S

trapdoors
2002-04-20 23:17:22 (UTC)

friday's entry is lost. here's saturdays.

i wrote last night, friday, and i closed the window (the
page). it's okay though. it's probably for the better.

today is awful. last night was sort of eventful. i ended
up hanging out with some decent lads. my friends and i
were walking on the south side and these guys were calling
from their windows, telling us to stop and come up and hang
out with them. they were yelling, "smell the glove". ha.
a reference to spinal tap. so we ended up hanging out with
them for a little. they're in a band called "nightmare
scenerio", and the funny thing is i know one of them. he
lives in selinsgrove, which is so funny because that's so
close to my hometown. no one knows where i'm from and it's
cool to see someone who is from that area. the apartment
they were in was cool but the girl who lives there treated
me and my friends really shitty. so she sucked. everyone
else seemed nice. the one guy was from Williamsport, which
isn't too far from my town either. So it was cool to talk
to them for a bit. and a plus, they were pretty cute as
well.
there was one guy i saw last night who sort of rocked my
socks though, he was passing out these flyers to this
concert. he was walking up and down carson street and i
saw him walk past the diner a few times and finally i
knocked on the window and got his attention. i had to talk
to him, if only just for a few seconds. he came in and
looked so cute. oi. but all i could talk about was the
flyer. i didn't even ask him his name. i'm too fucking
shy. sometimes i'm not though. it's like i have two
personalities or something.
so i came back late, like five am, and went to my friend's
room to crash for a little, cuz my roommate was here and
she needed the room to be quiet. i wasn't ready to sleep
yet. i swear i can't go to sleep before 3 or 4 anymore.
it's a good thing i'm rooming by myself next year because
no one goes to sleep as late as i do, except my dork sqad.
my friends that is. i like to call us that.
it was cool walking downtown early thursday morning, around
six am. it felt like the people in this city disappeared
and it was just me and a few of my friends. we were taking
my one friend to the bus station. she's in long island
right now, wondering how she's doing. she got to meet this
guy, brian downey, from this show on sci-fi, who she
adores. hopefully she's having a good time.
it was cool to be out that night. i made up a little ditty
while sitting at the bus stop. i watched these guys go bye
with their coffee and their briefcase and starting making
up a little tune.

"i've got my coffee,
i've got my briefcase,
and now i'm walking to the office,
where i'm working my shift of 9-5,
then i'm going to come home,
and shoot my girlfriend between the eyes..."

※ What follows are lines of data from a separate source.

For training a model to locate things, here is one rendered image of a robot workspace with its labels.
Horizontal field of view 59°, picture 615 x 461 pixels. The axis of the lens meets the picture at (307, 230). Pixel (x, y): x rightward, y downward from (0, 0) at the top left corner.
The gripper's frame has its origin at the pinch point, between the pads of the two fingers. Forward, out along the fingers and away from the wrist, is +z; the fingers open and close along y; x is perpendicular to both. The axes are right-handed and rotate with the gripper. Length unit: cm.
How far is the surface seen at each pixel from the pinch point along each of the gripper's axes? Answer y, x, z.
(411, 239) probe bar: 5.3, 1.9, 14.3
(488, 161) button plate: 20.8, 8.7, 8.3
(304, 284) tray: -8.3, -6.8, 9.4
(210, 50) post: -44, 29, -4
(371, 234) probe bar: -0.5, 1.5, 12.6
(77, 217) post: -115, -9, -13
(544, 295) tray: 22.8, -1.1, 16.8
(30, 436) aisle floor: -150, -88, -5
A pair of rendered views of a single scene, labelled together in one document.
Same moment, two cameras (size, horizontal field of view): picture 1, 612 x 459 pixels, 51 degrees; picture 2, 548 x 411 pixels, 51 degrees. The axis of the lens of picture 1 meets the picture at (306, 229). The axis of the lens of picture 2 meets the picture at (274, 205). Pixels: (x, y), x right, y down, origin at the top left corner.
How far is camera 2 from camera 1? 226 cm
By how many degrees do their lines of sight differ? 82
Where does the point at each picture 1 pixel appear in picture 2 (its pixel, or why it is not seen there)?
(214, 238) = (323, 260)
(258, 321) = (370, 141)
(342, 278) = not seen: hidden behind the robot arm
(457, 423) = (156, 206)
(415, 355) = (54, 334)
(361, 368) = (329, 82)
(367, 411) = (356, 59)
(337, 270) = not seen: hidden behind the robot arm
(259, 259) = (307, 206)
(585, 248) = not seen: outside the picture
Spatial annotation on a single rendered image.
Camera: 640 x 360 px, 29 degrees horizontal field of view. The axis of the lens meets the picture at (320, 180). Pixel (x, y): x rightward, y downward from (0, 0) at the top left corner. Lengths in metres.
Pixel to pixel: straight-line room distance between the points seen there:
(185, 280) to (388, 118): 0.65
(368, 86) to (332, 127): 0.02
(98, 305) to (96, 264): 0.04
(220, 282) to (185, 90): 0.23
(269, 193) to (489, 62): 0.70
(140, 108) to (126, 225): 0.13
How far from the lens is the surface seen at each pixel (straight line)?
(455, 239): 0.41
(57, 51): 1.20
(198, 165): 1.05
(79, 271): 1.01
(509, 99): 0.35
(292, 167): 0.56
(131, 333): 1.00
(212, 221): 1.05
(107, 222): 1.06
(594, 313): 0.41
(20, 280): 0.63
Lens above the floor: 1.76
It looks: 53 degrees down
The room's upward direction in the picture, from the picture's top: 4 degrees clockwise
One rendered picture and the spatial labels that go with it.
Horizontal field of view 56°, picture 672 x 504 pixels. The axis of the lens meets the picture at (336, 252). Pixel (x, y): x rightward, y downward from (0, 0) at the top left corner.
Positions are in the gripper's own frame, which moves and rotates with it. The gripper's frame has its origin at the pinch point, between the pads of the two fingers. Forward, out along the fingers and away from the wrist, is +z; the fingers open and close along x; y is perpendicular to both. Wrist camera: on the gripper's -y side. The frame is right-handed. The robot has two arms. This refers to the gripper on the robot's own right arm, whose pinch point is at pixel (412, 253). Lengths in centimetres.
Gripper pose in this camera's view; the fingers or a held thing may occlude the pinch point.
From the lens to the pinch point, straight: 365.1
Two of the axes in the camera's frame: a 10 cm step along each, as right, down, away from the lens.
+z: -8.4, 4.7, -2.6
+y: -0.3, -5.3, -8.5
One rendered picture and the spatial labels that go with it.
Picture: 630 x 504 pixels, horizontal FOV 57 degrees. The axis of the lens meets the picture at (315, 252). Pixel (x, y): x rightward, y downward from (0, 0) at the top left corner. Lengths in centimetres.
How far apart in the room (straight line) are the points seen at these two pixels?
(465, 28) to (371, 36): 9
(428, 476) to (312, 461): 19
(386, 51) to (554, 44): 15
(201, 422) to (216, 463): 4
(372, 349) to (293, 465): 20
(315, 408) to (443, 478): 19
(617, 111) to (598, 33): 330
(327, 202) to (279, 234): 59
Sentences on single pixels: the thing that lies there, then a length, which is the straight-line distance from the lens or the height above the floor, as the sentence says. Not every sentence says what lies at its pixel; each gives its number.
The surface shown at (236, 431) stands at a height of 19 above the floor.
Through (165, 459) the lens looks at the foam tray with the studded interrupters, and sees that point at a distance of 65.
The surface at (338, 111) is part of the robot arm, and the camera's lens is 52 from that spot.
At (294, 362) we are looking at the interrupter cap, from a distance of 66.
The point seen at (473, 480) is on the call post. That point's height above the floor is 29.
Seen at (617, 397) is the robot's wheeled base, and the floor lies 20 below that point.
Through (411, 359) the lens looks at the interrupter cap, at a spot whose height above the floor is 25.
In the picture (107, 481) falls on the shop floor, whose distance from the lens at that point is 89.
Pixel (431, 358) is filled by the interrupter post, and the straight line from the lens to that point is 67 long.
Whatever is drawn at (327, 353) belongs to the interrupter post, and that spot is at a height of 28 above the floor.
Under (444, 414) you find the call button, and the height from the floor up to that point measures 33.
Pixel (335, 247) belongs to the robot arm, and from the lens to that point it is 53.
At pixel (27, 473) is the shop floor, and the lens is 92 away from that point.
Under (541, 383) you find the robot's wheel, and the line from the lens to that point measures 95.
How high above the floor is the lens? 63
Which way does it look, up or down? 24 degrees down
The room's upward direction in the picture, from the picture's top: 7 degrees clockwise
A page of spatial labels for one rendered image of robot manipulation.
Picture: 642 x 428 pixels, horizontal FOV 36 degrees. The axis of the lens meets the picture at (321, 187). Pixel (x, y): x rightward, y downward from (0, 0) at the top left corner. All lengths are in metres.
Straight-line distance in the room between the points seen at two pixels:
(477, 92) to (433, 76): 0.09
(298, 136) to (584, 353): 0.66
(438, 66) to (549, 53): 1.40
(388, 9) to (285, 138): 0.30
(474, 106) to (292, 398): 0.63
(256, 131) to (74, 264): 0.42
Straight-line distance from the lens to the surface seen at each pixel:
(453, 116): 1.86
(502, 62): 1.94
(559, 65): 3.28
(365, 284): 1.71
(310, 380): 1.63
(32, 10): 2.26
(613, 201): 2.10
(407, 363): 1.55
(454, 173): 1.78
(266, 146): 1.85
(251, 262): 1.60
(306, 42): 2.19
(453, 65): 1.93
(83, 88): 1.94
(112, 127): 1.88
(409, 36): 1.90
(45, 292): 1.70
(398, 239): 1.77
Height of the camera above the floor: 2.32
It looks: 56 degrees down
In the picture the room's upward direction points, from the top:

ha. it just made me think of how stifled one must feel to
work that shift everyday and for so long. like my dad. i
just wouldn't be happy. and i feel like that will probably
be me in five years, but i'd probably go crazy like the
person in my song. god. i don't want to be like that.
i don't know if i'll graduate or not. at this rate, i
won't. i'm sitting here still putting off everything i
need to do for this last week of school and i'm
contemplating not even doing anything. my friends want me
to go out with them and i do because it's my excuse not to
work. i don't want to do this stuff anymore. i don't want
to feel forced with deadlines and assignments and papers.
it makes me feel ill. i can't stand it anymore. yet i am
getting tired of going out. i just want to hide under the
covers for a long while. i didn't even want to go to
dinner tonight. i'm hoping this medicine i'm on will make
me feel more energetic and not sleep all day. of course i
need to day sleep if i don't at night, there's no way
around that. oh well. summer is coming soon. i can work
at night and sleep during the day. i can make it work.
but for the fall, when i come back here, well i have no
idea if it will work out. school doesn't look too
promising for me anymore. but nothing else does either.